The biweekly Western Massachusetts Developers Meeting was small tonight, but still high-quality. Topics in our typically rambling discussion included:

  • Are crawlers from some search engines following links embedded in Javascript (i.e. Ajax) code? And if so, what’s the use?
  • What should Chas use for a CMS? (I don’t think any conclusion was reached; the two leading contenders seem be “build it in Django” or “just use Drupal”.) I do appreciate the argument that sometimes it’s good to think of yourself as a regular ol’ “business user” rather than someone who custom-develops everything just because he can.
  • When does testing happen in your process? A range of answers here, from “before I write code” to, well, a bit later in the process.
  • XPath and XQuery are worth knowing if you touch XML
  • Various WTFs, including the company that replaced their SQL database with a single gigantic XML file because XML was, you know, magic.
  • Google searches that find embarrassing mistakes. (It’s been a while since I updated that page)
  • Another round of olde tyme computer reminiscences, prompted by my “Home Computer Handbook” from 1978. (Chris knows EBCDIC!) Have you ever heard of SLIP, GPSS, or SIMSCRIPT?
  • Another round of version-control appreciation (Subversion and svnmerge, Darcs, Mercurial)
  • Is there any OS X web design application somewhere between Coda and GoLive or Dreamweaver? I.e., not bloated, but still pleasant to use for people who need some WYSIWYG editing (my students)?
  • BBEdit: What’s still good about it? (Palettes for nontechnical users.) What’s bad about it? (Kitchen-sink approach to multiple language features.) Make no mistake, though, BBEdit was definitely cool back in the day.
  • The scriptaculous Ajax in-place editor
  • Will inaccessible (in the Section 508 sense) web pages become more widespread now that the argument against them is being reduced from “What about all the crappy browsers out there, and what about accessibility?” to “What about accessibility?”
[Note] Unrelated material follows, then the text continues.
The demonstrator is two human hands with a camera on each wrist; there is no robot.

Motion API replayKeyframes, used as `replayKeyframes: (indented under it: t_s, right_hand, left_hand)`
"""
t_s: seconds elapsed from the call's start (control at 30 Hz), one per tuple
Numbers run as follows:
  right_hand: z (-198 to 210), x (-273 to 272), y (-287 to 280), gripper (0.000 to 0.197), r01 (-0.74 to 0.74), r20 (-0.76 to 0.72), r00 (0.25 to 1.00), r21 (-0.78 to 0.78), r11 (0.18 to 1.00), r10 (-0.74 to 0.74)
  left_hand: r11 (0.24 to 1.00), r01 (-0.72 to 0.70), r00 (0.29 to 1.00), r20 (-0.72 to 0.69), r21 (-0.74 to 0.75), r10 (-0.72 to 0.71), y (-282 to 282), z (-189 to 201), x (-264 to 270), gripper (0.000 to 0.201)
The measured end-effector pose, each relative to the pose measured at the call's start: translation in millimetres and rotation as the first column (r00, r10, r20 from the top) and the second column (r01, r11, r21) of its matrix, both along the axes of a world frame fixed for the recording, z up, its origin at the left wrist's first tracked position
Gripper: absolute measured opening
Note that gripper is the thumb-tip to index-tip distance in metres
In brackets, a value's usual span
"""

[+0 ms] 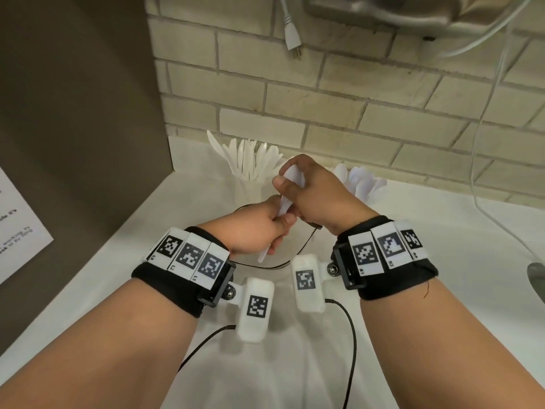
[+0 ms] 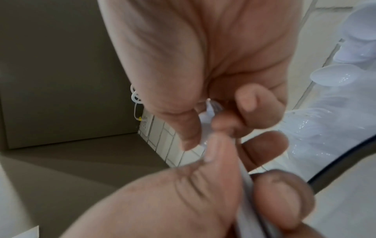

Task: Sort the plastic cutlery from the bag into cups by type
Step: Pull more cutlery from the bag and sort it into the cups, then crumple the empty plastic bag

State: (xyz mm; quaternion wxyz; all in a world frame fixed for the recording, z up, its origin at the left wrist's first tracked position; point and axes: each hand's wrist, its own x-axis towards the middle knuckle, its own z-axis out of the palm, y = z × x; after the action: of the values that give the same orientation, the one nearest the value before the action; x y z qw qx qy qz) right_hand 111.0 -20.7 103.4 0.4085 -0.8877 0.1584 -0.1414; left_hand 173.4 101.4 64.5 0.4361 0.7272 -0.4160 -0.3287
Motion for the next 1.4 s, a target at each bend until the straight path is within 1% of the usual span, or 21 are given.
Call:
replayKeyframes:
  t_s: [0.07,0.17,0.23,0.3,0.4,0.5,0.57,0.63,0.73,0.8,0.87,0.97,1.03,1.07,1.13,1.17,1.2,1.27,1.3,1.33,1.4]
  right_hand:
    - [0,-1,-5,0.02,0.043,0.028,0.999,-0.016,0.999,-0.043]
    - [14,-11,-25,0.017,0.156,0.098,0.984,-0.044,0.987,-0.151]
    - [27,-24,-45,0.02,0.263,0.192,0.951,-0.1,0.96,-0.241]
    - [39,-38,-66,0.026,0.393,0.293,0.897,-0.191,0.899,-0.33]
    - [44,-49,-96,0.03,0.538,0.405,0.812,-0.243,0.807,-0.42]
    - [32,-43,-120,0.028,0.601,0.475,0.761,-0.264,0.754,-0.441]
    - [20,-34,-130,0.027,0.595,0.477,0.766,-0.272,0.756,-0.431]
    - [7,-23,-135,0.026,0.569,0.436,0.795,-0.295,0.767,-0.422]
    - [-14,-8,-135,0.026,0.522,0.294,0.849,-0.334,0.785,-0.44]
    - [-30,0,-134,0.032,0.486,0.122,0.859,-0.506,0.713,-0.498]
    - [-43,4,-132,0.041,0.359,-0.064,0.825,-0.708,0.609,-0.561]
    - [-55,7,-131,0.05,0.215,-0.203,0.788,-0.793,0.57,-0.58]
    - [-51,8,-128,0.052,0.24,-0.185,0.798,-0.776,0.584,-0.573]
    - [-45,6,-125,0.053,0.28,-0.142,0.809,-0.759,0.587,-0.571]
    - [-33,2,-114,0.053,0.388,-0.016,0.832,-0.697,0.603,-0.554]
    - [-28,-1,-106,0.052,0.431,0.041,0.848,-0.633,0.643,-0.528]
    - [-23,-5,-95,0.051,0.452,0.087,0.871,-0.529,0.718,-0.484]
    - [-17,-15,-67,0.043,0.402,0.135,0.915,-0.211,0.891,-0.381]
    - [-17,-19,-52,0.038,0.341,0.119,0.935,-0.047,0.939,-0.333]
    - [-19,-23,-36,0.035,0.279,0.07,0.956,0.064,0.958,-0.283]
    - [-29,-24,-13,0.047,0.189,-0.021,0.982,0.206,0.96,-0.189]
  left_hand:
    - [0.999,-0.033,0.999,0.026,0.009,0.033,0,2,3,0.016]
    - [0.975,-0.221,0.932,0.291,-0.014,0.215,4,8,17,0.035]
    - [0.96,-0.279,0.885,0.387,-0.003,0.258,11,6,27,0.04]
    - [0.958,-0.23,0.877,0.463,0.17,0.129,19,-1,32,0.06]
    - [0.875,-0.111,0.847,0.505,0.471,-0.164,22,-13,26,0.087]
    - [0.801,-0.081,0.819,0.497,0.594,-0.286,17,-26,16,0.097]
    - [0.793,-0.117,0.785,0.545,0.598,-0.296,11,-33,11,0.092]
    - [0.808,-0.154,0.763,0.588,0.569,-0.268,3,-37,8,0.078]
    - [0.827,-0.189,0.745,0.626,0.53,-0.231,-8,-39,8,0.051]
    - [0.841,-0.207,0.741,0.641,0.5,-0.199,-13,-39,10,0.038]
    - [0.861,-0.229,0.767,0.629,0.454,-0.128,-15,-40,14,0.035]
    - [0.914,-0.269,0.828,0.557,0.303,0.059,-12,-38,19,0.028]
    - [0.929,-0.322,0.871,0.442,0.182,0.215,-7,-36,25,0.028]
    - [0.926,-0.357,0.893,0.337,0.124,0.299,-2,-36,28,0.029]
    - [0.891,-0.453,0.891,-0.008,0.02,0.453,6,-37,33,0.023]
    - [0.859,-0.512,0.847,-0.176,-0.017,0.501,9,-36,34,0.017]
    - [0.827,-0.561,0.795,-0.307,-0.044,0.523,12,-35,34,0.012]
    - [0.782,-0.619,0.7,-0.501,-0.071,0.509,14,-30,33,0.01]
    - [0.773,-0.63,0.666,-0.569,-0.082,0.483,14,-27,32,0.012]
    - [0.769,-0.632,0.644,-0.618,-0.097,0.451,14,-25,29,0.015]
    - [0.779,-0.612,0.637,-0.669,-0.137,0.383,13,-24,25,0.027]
We also agreed to try doing some lightning talks or similar short presentations at a future meeting. I think this could be very cool. Chris said he would volunteer to run the gong.
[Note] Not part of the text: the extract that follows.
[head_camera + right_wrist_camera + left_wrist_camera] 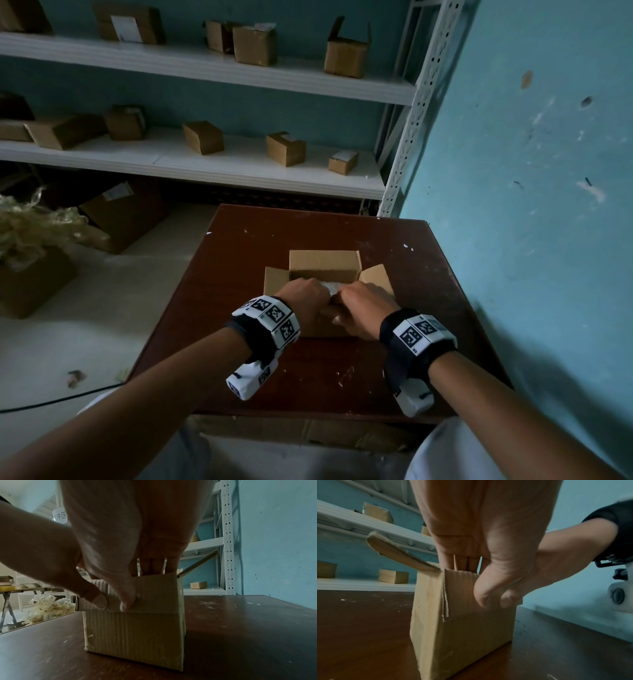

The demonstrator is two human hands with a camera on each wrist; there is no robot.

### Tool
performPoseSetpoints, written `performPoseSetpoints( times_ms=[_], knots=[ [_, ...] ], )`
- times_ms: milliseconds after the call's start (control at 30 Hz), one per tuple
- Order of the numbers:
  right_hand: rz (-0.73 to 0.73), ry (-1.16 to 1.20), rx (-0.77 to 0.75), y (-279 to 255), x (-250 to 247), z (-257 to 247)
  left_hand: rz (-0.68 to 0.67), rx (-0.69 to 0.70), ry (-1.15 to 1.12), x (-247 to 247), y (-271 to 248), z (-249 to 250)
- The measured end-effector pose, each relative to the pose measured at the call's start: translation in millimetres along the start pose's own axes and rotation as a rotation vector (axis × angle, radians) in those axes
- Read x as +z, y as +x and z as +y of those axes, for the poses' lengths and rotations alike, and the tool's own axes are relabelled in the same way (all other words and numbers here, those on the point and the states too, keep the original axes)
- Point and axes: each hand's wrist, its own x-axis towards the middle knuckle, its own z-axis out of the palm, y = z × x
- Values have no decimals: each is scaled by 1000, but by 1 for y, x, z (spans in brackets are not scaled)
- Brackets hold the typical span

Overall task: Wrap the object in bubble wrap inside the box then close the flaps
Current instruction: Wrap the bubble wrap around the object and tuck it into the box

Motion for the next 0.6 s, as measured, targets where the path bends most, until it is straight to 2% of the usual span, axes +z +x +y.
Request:
performPoseSetpoints(
  times_ms=[400,500,600],
  knots=[
    [-106,25,79,-6,-5,-3,2,57,-87,-2,-7,-6],
    [-64,65,45,-8,-8,-4,45,85,-101,-2,-11,-8],
    [-17,101,-1,-9,-8,-6,73,47,-78,3,-14,-11]
  ],
)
Developer meeting braindump

Often after one of our Western Mass. Developer Group meetings I want to make a list of things we talked about. This time I actually did it. This only includes stuff I talked about or was within earshot of – minus the top secret material that you can only know about if you show up in person.
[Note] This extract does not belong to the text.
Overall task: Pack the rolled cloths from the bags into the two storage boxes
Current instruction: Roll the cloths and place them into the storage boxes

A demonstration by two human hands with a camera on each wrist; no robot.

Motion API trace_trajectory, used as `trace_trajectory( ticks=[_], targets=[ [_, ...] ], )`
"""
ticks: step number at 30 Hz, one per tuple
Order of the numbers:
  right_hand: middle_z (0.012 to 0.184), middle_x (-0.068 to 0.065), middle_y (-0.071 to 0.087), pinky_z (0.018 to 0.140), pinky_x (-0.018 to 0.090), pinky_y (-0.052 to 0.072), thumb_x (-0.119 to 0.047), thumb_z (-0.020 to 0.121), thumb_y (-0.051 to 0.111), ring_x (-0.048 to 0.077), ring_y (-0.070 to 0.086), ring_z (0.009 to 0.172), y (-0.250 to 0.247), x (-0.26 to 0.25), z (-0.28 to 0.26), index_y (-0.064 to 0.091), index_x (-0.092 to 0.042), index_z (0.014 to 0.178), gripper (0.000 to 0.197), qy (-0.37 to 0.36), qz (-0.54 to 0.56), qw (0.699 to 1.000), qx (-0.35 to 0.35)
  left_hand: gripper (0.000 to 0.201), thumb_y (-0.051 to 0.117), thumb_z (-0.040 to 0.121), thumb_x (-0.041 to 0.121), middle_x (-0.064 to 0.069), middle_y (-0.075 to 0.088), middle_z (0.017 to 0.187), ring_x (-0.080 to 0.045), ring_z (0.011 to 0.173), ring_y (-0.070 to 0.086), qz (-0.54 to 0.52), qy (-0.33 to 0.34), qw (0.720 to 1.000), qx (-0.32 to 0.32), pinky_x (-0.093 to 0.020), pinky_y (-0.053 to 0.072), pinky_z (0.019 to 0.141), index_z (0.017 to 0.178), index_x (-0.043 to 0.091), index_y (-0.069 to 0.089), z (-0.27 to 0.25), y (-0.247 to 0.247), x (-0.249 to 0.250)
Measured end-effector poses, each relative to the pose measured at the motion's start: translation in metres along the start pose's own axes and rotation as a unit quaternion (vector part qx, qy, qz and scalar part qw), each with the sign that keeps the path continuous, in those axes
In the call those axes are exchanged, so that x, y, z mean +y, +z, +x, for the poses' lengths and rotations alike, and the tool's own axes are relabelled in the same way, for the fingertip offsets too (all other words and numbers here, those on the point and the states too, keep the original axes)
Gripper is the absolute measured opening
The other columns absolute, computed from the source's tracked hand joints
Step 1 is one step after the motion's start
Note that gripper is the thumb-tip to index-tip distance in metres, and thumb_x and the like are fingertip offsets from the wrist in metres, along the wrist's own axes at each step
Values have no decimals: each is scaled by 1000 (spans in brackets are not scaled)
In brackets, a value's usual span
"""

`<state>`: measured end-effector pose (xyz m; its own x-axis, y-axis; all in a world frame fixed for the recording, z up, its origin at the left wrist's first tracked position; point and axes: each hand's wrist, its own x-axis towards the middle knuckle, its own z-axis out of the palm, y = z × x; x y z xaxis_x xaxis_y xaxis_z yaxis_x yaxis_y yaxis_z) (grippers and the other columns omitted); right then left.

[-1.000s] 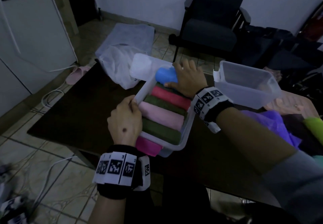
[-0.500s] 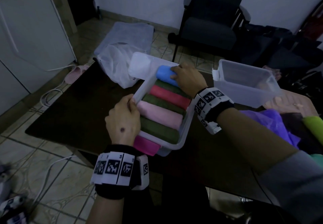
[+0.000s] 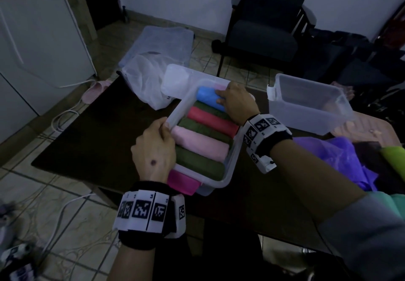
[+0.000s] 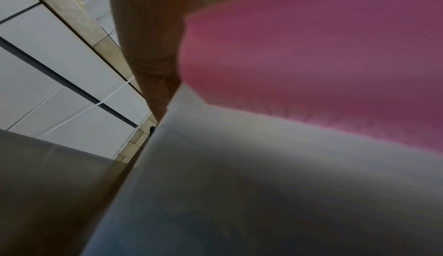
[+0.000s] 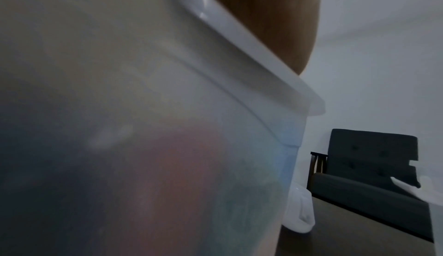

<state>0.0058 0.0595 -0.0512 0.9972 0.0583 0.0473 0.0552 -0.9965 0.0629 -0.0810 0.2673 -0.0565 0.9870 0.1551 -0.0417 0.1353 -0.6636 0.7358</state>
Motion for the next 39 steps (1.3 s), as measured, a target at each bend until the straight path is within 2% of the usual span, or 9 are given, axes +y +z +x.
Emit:
trace_trajectory(
  ticks=[7, 12, 15, 17, 19, 22, 28, 35, 39],
  targets=[
    [136, 18, 44, 104, 37, 32, -22, 98, 46, 32, 40, 128, 5, 6, -12, 35, -15, 144, 48, 37, 196, 979, 30, 34, 36, 100, 31, -6, 57, 128, -28, 117, 52, 0, -1, 1000, 15, -38, 37, 96, 131, 29, 50, -2, 2, 0],
    [130, 15, 50, 101, 24, 28, -16, 96, 47, 26, 43, 123, 11, 12, -41, 52, -7, 129, 34, 83, 331, 917, 208, 39, 41, 98, 26, -10, 52, 133, -30, 121, 49, 24, 8, 999, 38, -41, 37, 98, 136, 21, 45, -6, 4, 6],
    [121, 12, 53, 97, 23, 33, -18, 97, 46, 22, 47, 115, 18, 24, -73, 57, -8, 122, 29, 140, 339, 895, 252, 42, 48, 93, 17, -12, 45, 138, -28, 127, 42, 18, 107, 987, 115, -44, 35, 106, 135, 11, 44, -16, 5, 17],
    [125, 10, 50, 98, 20, 31, -18, 96, 48, 18, 45, 117, 24, 39, -95, 56, -11, 123, 29, 186, 332, 894, 236, 38, 47, 94, 15, -6, 46, 136, -19, 126, 42, -33, 186, 974, 128, -31, 33, 106, 132, 15, 46, -34, 9, 40],
    [132, 9, 45, 97, 21, 29, -15, 95, 51, 19, 42, 123, 29, 58, -119, 54, -14, 125, 30, 250, 316, 890, 213, 35, 44, 95, 15, 2, 51, 130, -8, 118, 44, -58, 260, 961, 73, -14, 28, 95, 130, 19, 49, -60, 19, 69],
    [134, 11, 43, 102, 31, 34, -9, 91, 51, 26, 42, 125, 31, 88, -156, 54, -14, 124, 34, 352, 281, 872, 192, 33, 45, 95, 15, 2, 56, 127, -11, 115, 50, -82, 353, 929, -77, -16, 33, 91, 127, 18, 54, -97, 56, 98],
    [132, 22, 39, 98, 44, 34, -9, 87, 47, 39, 35, 124, 33, 147, -230, 49, -6, 124, 37, 509, 170, 835, 121, 63, 40, 97, 40, -7, 5, 158, -24, 146, 5, 121, 216, 901, -356, -39, 11, 117, 150, 19, 12, -125, 146, 91],
    [130, 29, 39, 99, 50, 29, -11, 83, 56, 39, 34, 125, 27, 202, -309, 47, 3, 122, 43, 624, 68, 764, 150, 70, 23, 96, 55, -10, -22, 155, -29, 143, -19, 261, 193, 874, -362, -47, -8, 115, 150, 23, -8, -132, 189, 60],
    [138, 25, 40, 103, 46, 33, -27, 88, 59, 37, 39, 127, 23, 238, -337, 42, 1, 134, 57, 645, 144, 750, 22, 69, 17, 96, 57, -9, -23, 155, -29, 142, -21, 320, 204, 855, -353, -47, -10, 115, 149, 24, -11, -134, 195, 53]
  ],
)
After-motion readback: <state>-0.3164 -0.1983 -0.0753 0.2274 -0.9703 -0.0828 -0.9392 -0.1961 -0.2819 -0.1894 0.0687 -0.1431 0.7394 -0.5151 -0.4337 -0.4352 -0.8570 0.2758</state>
  • C# structures and their fans and detractors
  • BASIC Computer Games, the book
  • the Amiga and “guru meditation”. Amiga’s not dead! Again, yet.
  • learning assembly language
  • the glories of VMS
  • help wanted, or at least lacking: Flash, QA, HTML/CSS production
  • Making life with Subversion better with svnmerge.py
  • Darcs again, plus Mercurial vs. Bazaar. Anything’s better than CVS.
  • the glory of the REPL in Ruby and Python
  • Free review copies of books for user groups like ours (nice find, Lou!)
  • the iPhone – finished writing that Ajax-based Skype client yet?
  • the OpenMoko phone (I can’t believe they quoted Andre Gide in a press release)
  • Dell shipping policy: “That will take three weeks. OMG WE DID IT IN 8 DAYS DUDE IT’S A MIRACLE”
  • MacMall shipping policy: “We’re shipping part of your order on time. Did we mention we don’t have the other part yet? The part with the computer in it?”
  • Smalldog, trustworthy Mac merchants
  • Drupal, community plumbing
  • Trac, even Rails guys dig it
  • What do people do with (or think of) your code after you leave your job?
  • Crazy UFO photos making the rounds. (My favorite theory after checking the internets is that they are part of a viral marketing campaign for the new Transformers movie)

There was more. It would be neat to have a wiki page for each meeting where we could all dump notes. No pressure on our de facto webmaster implied! But I bet you could whip it up in Rails in, like, 90 seconds.